I just wrote an article on some simple stretches you can do before engaging in physical activity. Since Achilles, Groin, Calves are prevalent injuries for individuals 40+, I thought I would write an article addressing that part of the body. What do you suggest? Here is the link to my article: http://kisardhillon.com/?p=1040
I only see the article on New Year’s Resolutions which is good, but nothing on flexibility. I think the main thing is to make sure that body is warm. I always try to start with movements similar to yoga sun salutations, tai chi and qi gong so the client is actively engaging their muscles and then help them sink deeper in the posture to increase ROM.
A good movement (especially for women with pevic floor issues) is flowing through lateral lunges to wide-legged squats to the other side in a lateral lunge and then back to center squat and up. This helps open the hips, but can also really strengthen the pelvic floor.

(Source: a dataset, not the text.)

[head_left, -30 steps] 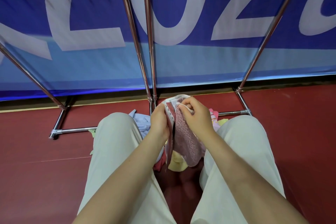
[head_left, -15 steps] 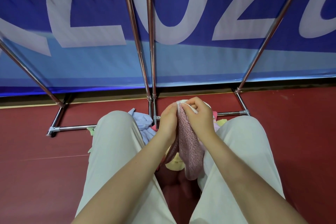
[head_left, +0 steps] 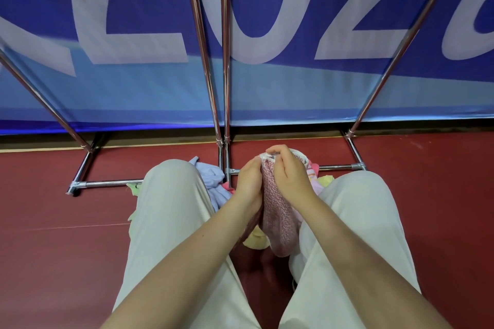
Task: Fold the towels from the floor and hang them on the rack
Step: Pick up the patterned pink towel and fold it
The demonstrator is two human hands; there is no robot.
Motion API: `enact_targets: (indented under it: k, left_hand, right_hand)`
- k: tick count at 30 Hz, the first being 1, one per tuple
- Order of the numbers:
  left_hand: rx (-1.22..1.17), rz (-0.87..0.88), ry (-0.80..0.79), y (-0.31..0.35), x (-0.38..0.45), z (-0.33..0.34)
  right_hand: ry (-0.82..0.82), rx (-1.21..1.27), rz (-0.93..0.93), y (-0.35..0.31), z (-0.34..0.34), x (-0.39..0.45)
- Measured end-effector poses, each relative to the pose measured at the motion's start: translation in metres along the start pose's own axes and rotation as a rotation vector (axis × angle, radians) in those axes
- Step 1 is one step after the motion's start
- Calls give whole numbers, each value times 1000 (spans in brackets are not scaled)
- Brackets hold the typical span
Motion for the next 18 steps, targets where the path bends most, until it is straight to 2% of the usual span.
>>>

The main thing is to make sure the muscles are warm and movements are controlled. This can help any client see major gains in strength AND flexibility.
There is little research to show that stretching actually prevents injury. In fact, most studies show that stretching before physical activity can lead to decreased performance. This is because stretching lengthens the muscle, and a lengthened muscle is a weaker muscle. To prevent injury your clients should be doing an active warmup; mimic the movements the workout or sport will do, but do so in a less intense, gradual way. If your goal is flexibility stretching should be done once warm. A good way to sneak in stretching for those who do not like to stretch is to work the opposite muscle group. For instance, to stretch the hamstrings, work the quads. This forces the opposite muscle group to relax.
The “decrease in performance” is extremely minute and it is eradicated after he completes a few sets. Its not like you can be benching 185 one day but after you stretch it will drop to 135 pounds. Unless your client is a football player and he is extremely picky about every small decrement in weight then I would say that you should not be using static stretches before the workout. I would like to further state that the decrease in performance after static stretching is still being debated. But to answer your question static stretching is very simple.